> [AIM OF THE TASK] Report how many lines below include "stack", giving the figure alone.

> [LISTED RECORDS]
----------
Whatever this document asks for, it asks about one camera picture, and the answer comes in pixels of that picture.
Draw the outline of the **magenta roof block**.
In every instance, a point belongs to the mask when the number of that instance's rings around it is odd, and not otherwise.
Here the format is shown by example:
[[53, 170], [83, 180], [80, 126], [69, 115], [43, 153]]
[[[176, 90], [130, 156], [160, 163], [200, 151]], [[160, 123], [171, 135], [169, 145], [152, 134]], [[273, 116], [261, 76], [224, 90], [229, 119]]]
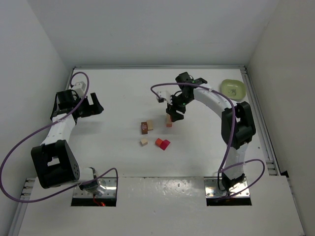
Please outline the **magenta roof block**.
[[170, 141], [169, 140], [163, 140], [159, 147], [162, 150], [166, 150], [169, 145], [170, 145]]

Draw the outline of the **green plastic bowl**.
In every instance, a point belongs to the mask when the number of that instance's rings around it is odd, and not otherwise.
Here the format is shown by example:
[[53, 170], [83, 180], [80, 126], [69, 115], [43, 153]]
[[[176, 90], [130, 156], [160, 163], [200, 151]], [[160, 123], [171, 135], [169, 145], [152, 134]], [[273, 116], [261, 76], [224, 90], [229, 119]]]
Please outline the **green plastic bowl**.
[[245, 84], [238, 80], [223, 80], [220, 92], [234, 101], [241, 101], [246, 97]]

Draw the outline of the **brown printed rectangular block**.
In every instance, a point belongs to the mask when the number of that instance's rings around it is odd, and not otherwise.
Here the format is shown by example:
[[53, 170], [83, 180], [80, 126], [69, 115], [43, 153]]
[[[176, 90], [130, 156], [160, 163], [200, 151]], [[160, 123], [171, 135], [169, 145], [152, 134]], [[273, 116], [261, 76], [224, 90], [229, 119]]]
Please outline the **brown printed rectangular block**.
[[148, 125], [147, 122], [141, 122], [141, 134], [148, 134]]

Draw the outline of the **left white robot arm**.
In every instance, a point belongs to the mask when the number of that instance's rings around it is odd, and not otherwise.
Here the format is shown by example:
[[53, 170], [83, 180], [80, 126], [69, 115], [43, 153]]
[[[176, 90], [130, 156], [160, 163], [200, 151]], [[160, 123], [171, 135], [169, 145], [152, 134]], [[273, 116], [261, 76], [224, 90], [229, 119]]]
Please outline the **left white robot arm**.
[[78, 90], [57, 92], [50, 116], [52, 125], [47, 137], [31, 150], [37, 177], [44, 189], [69, 183], [82, 183], [96, 178], [92, 167], [81, 168], [69, 147], [69, 138], [77, 120], [101, 114], [104, 108], [97, 95], [91, 93], [93, 103]]

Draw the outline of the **natural wood cube block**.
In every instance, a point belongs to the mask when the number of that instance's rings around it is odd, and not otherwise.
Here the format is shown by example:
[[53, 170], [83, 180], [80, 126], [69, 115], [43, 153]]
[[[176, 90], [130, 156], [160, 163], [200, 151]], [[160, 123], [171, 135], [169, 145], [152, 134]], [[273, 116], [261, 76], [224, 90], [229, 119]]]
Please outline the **natural wood cube block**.
[[140, 139], [140, 144], [143, 147], [143, 146], [148, 144], [148, 140], [146, 138], [142, 138], [142, 139]]

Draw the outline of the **red-orange cube block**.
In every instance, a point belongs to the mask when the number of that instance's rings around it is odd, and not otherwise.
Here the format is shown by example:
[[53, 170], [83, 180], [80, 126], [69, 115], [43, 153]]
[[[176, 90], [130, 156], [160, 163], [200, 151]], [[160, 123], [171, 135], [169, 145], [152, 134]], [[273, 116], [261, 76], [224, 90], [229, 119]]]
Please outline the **red-orange cube block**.
[[155, 141], [155, 145], [159, 147], [162, 144], [162, 142], [163, 142], [162, 139], [157, 138], [156, 141]]

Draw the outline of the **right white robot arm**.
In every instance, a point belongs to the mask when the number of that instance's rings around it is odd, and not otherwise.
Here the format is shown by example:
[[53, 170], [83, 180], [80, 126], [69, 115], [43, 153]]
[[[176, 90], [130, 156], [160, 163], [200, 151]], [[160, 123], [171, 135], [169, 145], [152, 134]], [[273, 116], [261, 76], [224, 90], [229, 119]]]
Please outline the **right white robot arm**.
[[221, 175], [221, 184], [227, 191], [245, 177], [243, 166], [237, 166], [237, 163], [244, 162], [248, 144], [256, 134], [251, 107], [247, 102], [231, 102], [219, 92], [201, 88], [207, 81], [203, 78], [195, 80], [187, 72], [179, 74], [175, 81], [179, 84], [181, 93], [170, 96], [172, 102], [166, 109], [173, 122], [184, 119], [186, 105], [193, 100], [203, 103], [221, 118], [221, 136], [228, 150], [218, 174]]

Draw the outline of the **natural wood hotel block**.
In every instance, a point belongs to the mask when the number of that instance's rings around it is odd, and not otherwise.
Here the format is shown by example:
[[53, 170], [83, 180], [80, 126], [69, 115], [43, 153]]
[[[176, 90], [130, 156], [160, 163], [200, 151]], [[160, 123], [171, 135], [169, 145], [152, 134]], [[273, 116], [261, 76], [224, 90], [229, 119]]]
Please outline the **natural wood hotel block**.
[[166, 123], [167, 124], [171, 124], [172, 123], [170, 114], [166, 114]]

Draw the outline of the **natural wood long block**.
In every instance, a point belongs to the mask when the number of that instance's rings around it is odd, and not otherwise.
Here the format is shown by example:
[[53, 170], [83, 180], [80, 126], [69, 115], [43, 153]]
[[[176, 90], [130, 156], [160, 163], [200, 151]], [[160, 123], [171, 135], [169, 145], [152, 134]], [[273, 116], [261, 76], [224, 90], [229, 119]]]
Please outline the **natural wood long block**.
[[154, 127], [153, 127], [153, 121], [152, 121], [151, 119], [149, 119], [149, 120], [146, 121], [146, 123], [147, 123], [147, 129], [148, 129], [148, 131], [152, 131], [152, 130], [154, 129]]

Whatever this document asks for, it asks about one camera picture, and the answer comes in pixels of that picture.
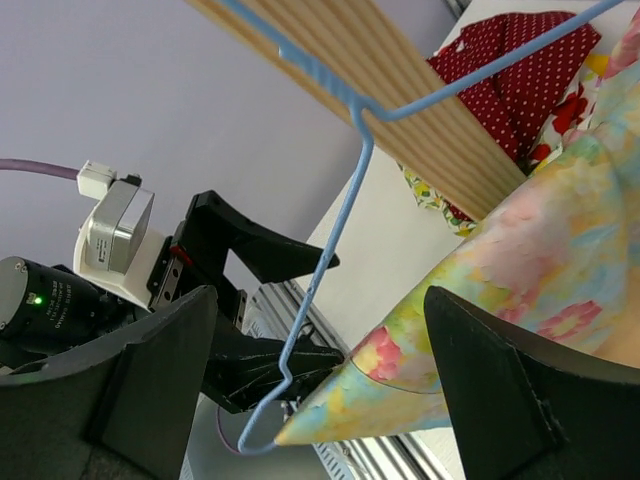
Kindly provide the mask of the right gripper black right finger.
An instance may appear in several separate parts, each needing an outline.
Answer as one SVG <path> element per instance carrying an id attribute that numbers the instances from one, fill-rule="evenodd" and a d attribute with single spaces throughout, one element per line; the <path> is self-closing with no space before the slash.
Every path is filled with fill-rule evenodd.
<path id="1" fill-rule="evenodd" d="M 469 479 L 636 479 L 639 371 L 428 288 L 428 336 Z"/>

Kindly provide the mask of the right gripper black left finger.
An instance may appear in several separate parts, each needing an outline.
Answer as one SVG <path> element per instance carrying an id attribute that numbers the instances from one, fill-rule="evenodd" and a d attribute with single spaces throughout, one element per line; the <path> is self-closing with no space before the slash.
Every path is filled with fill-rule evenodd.
<path id="1" fill-rule="evenodd" d="M 217 293 L 170 306 L 1 379 L 4 479 L 176 479 Z"/>

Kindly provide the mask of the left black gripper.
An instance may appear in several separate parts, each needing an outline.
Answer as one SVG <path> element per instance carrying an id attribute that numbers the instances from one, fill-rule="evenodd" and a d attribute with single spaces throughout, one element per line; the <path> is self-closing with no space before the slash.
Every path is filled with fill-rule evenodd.
<path id="1" fill-rule="evenodd" d="M 233 252 L 262 283 L 280 283 L 314 272 L 323 250 L 272 231 L 209 190 L 195 195 L 184 219 L 167 236 L 147 280 L 148 310 L 164 308 L 200 286 L 218 294 L 218 314 L 243 326 L 247 293 L 224 275 Z"/>

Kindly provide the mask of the pastel floral garment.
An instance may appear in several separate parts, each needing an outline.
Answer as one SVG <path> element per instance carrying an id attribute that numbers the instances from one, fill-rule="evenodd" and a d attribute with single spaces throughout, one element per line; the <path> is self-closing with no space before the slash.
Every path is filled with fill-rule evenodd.
<path id="1" fill-rule="evenodd" d="M 639 22 L 614 47 L 587 126 L 410 290 L 301 405 L 280 446 L 450 425 L 424 311 L 441 287 L 594 353 L 639 317 Z"/>

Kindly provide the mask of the lemon print skirt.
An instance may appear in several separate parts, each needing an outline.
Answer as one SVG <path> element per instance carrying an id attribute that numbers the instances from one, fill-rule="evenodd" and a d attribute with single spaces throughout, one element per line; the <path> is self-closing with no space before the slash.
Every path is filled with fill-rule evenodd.
<path id="1" fill-rule="evenodd" d="M 398 165 L 418 207 L 439 212 L 447 226 L 460 237 L 467 237 L 476 228 L 477 223 L 452 205 L 435 188 L 424 182 L 407 167 Z"/>

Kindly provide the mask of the red polka dot garment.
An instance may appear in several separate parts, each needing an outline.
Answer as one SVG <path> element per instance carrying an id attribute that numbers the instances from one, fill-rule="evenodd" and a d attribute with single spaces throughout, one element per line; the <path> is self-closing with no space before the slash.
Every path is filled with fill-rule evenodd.
<path id="1" fill-rule="evenodd" d="M 566 11 L 505 13 L 463 27 L 428 64 L 450 84 L 572 18 Z M 575 78 L 596 75 L 585 62 L 600 42 L 586 24 L 458 97 L 504 152 L 526 168 L 534 142 Z"/>

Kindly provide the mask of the red poppy print garment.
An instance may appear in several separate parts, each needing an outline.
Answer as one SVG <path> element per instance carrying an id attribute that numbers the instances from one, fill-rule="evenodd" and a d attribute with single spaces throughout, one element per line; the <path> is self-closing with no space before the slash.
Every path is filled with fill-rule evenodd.
<path id="1" fill-rule="evenodd" d="M 571 133 L 588 126 L 600 84 L 601 78 L 597 75 L 572 81 L 564 97 L 552 109 L 529 153 L 526 164 L 529 176 L 562 153 Z"/>

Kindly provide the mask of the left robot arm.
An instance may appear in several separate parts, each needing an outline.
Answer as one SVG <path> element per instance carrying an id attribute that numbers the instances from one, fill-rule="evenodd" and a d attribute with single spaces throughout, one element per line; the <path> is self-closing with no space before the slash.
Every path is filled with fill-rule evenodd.
<path id="1" fill-rule="evenodd" d="M 247 304 L 245 291 L 225 276 L 234 253 L 261 283 L 309 274 L 320 248 L 263 227 L 207 191 L 192 198 L 174 234 L 148 236 L 138 252 L 149 260 L 135 283 L 135 303 L 92 283 L 63 265 L 45 266 L 21 257 L 1 262 L 1 364 L 15 370 L 65 352 L 130 325 L 201 285 L 218 292 L 223 325 L 238 330 Z"/>

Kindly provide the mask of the wooden clothes rack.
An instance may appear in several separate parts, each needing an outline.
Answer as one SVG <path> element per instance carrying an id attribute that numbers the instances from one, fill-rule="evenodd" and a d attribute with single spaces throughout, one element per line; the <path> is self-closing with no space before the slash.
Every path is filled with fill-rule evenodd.
<path id="1" fill-rule="evenodd" d="M 279 58 L 274 41 L 219 1 L 193 7 L 304 88 L 341 120 L 347 109 Z M 385 108 L 404 106 L 443 87 L 414 44 L 372 1 L 249 1 L 247 7 L 316 56 L 358 93 Z M 526 177 L 456 98 L 407 119 L 365 116 L 379 148 L 474 220 L 481 220 Z"/>

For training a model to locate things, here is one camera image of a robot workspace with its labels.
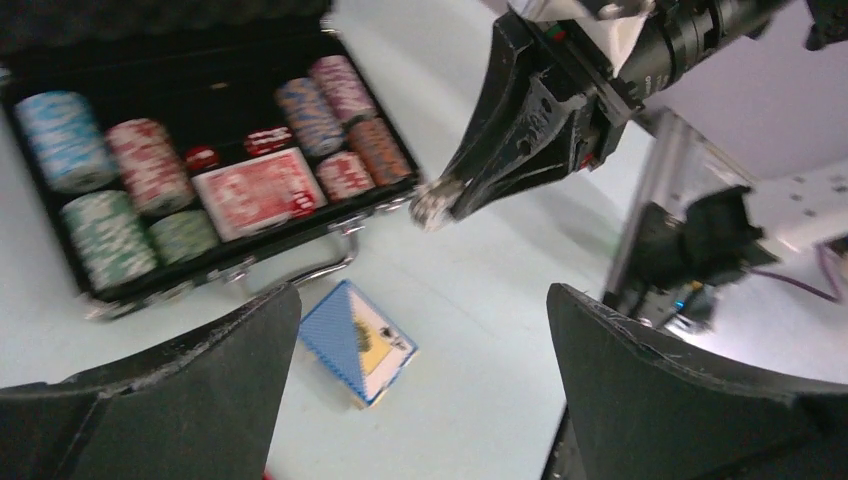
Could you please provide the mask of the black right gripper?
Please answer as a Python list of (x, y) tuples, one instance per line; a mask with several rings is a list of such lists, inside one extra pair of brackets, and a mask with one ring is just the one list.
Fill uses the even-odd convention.
[(600, 167), (641, 107), (575, 20), (500, 16), (477, 104), (440, 176), (465, 186), (452, 218)]

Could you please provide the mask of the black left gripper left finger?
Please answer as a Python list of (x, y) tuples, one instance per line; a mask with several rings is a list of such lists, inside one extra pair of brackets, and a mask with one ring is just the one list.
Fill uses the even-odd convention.
[(301, 318), (284, 284), (134, 355), (1, 392), (5, 479), (258, 479)]

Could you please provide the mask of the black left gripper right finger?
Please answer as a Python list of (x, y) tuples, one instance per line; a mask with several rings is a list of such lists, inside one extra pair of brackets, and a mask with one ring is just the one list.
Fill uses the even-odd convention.
[(847, 388), (750, 366), (567, 284), (547, 294), (566, 397), (549, 479), (843, 479)]

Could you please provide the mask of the small grey chip stack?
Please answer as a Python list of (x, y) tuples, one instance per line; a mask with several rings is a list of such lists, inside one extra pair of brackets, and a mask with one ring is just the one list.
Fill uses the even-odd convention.
[(464, 184), (452, 177), (440, 177), (421, 186), (409, 212), (413, 223), (425, 232), (433, 232), (454, 222), (450, 209), (463, 193)]

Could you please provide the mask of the blue playing card deck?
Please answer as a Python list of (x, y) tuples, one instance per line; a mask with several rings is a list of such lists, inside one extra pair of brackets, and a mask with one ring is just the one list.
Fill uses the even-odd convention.
[(299, 338), (361, 409), (379, 402), (419, 351), (416, 342), (348, 280), (303, 317)]

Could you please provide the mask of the blue poker chip stack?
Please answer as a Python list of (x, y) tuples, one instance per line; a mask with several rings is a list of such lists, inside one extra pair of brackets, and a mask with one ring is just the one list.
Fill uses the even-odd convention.
[(116, 180), (110, 154), (87, 100), (71, 91), (30, 96), (15, 114), (51, 190), (85, 193)]

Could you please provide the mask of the orange brown chip stack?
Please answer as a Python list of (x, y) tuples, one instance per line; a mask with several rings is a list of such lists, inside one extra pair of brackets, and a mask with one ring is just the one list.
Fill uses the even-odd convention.
[(382, 118), (355, 123), (348, 133), (356, 151), (377, 186), (388, 186), (412, 174), (405, 155)]

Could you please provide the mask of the black poker set case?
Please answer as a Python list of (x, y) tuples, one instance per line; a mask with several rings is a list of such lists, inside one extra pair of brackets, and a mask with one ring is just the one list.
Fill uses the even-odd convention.
[(15, 107), (48, 91), (82, 95), (101, 128), (136, 118), (161, 123), (175, 149), (213, 150), (221, 166), (245, 162), (250, 133), (281, 126), (275, 91), (319, 58), (346, 55), (323, 25), (330, 1), (5, 1), (1, 5), (3, 112), (15, 146), (95, 318), (118, 318), (235, 269), (282, 253), (351, 220), (406, 201), (419, 185), (414, 156), (393, 125), (387, 139), (407, 169), (389, 184), (200, 257), (98, 288), (62, 219), (71, 196), (53, 190)]

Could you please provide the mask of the short green chip stack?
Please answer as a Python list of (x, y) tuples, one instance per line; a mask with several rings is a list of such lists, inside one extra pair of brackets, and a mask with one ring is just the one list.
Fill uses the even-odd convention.
[(151, 225), (148, 231), (166, 265), (192, 260), (219, 245), (211, 220), (201, 210), (174, 213)]

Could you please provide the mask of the tall green chip stack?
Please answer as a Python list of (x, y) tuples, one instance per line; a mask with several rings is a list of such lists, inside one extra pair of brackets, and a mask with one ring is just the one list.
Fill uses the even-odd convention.
[(126, 192), (82, 195), (63, 206), (61, 215), (94, 289), (116, 287), (157, 268), (156, 253)]

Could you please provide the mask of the red chip stack in case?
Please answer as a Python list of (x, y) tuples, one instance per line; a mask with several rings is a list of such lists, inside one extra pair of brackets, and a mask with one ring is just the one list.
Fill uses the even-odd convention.
[(324, 159), (316, 174), (333, 202), (356, 197), (376, 187), (360, 157), (350, 151)]

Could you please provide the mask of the red playing card deck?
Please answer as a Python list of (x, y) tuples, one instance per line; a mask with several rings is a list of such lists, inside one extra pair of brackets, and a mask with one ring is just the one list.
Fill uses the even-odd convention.
[(310, 191), (320, 203), (318, 209), (328, 204), (297, 147), (201, 173), (192, 182), (225, 242), (296, 219), (291, 216), (294, 191)]

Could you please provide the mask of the red die on cards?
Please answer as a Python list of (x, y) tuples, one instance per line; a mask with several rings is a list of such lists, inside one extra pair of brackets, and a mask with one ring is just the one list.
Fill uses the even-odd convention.
[(291, 216), (299, 218), (311, 215), (320, 203), (310, 191), (297, 190), (291, 194)]

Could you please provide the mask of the red die in case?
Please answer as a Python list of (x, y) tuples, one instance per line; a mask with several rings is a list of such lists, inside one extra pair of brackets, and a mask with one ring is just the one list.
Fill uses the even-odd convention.
[(184, 163), (188, 171), (199, 172), (219, 165), (220, 155), (208, 146), (192, 147), (185, 152)]

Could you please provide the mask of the red die pair left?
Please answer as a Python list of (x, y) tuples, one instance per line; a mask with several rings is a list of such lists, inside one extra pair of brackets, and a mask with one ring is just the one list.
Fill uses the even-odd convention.
[(280, 149), (294, 141), (294, 135), (287, 126), (276, 126), (249, 133), (244, 140), (246, 152), (253, 156), (262, 156)]

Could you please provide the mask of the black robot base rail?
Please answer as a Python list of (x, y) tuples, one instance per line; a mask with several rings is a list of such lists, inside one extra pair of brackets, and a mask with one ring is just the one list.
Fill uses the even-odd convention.
[(691, 316), (707, 287), (738, 279), (743, 261), (764, 258), (757, 246), (763, 232), (748, 220), (745, 193), (731, 187), (706, 196), (676, 226), (664, 222), (661, 207), (649, 204), (623, 295), (611, 305), (598, 302), (660, 332), (676, 314)]

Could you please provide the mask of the aluminium frame rail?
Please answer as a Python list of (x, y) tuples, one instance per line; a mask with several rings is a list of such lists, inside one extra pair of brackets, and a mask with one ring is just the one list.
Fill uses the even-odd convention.
[(609, 270), (603, 302), (611, 305), (625, 291), (627, 268), (640, 234), (643, 211), (651, 203), (676, 225), (685, 209), (708, 194), (734, 185), (751, 186), (756, 177), (668, 107), (639, 115), (639, 125), (654, 137), (642, 169), (619, 247)]
----------
> [YOUR SOLUTION] 6